The practical threshold is 16,344 bytes. A value at or below that size is stored the ordinary way: the vk record points at a single data cell (or, for four bytes or fewer, stores the data inline in the vk itself). A value whose data exceeds 16,344 bytes cannot use that path. Instead, the vk record points at a big-data record, and the data is split into segments.

The 16,344 figure is the number a correct parser keys off: the maximum amount of value data the registry stores in one segment cell. libregf states it plainly — segment data is stored directly in a bin cell, and the Windows implementation ignores anything beyond 16,344 bytes in a single segment. If you see a slightly different number elsewhere (the interplay of cell size, cell header, and bin alignment invites off-by-a-few confusion), treat 16,344 as the operative value and the surrounding arithmetic as its explanation, not a competing figure.

The db record on disk

When a value goes big, the vk record's data-offset field no longer points at the value's bytes. It points at a small structure — the big-data record — that acts as an index.

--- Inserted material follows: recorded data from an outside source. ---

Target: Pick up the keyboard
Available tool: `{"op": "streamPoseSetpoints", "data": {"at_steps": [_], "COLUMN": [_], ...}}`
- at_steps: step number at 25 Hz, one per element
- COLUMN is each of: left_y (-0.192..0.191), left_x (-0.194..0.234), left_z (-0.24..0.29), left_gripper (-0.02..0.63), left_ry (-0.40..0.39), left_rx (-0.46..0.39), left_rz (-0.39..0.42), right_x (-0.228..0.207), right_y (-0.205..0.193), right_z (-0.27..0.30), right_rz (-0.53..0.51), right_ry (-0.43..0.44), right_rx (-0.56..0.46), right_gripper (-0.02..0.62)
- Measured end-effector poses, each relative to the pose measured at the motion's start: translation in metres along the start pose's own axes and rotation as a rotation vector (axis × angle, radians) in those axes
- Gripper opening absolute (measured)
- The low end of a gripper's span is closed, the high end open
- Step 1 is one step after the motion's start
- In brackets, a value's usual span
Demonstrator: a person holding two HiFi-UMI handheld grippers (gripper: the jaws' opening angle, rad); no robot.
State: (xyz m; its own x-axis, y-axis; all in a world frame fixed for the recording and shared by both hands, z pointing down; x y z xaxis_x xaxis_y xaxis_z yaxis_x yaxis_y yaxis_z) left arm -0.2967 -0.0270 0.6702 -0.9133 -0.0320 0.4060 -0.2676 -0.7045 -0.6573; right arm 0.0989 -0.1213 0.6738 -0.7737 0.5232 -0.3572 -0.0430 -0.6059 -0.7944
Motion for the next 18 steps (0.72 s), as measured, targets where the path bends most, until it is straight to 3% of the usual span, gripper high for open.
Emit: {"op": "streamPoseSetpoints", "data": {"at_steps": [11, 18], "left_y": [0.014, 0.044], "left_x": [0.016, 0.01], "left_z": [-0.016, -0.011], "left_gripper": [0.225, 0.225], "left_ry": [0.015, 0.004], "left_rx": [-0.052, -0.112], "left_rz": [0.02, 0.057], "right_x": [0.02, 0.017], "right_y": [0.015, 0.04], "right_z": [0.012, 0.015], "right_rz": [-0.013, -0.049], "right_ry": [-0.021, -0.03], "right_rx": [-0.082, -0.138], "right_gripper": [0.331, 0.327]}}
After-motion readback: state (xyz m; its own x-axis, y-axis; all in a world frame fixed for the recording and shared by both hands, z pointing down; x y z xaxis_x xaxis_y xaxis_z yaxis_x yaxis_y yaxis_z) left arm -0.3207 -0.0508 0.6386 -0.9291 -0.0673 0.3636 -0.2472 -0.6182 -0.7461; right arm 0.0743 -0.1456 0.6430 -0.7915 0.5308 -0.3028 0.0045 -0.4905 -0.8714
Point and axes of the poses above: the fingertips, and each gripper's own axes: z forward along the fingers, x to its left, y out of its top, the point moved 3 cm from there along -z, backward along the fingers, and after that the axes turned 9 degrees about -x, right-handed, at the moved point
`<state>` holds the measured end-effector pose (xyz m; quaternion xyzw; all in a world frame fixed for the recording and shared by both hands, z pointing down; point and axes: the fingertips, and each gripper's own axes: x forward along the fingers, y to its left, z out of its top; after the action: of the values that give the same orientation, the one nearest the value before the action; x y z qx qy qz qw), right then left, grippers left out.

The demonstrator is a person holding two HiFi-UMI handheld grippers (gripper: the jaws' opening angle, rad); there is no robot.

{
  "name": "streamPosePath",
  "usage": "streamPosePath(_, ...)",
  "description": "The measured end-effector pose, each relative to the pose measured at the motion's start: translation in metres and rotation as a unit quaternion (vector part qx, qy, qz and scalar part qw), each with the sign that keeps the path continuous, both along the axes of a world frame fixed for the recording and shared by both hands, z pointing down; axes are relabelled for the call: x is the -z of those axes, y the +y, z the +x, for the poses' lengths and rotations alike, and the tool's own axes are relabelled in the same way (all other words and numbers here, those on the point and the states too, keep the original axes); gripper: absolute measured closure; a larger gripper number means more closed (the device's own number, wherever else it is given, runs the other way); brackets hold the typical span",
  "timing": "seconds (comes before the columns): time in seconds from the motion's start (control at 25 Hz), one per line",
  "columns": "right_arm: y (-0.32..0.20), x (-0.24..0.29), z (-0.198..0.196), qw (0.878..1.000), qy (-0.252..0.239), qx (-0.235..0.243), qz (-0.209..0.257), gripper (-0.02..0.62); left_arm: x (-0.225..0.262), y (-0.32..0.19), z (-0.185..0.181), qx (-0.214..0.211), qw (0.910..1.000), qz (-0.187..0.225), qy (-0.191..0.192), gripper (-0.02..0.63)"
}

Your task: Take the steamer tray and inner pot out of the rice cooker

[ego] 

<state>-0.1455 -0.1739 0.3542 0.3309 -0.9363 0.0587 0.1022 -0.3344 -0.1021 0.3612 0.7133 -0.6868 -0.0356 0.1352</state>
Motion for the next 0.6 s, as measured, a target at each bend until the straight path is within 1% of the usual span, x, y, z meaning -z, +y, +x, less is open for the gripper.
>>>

Per the libregf notes, that structure is 12 bytes:

  • Offset 0x00 (2 bytes): the signature, the two ASCII bytes db.
  • Offset 0x02 (2 bytes): the number of segments.
  • Offset 0x04 (4 bytes): the offset to the segment list, relative to the start of the bin data area (the same relative-offset convention every other pointer in the hive uses).
  • Offset 0x08 (4 bytes): padding/alignment, which — like a lot of registry padding — is not reliably zeroed and can carry remnant bytes.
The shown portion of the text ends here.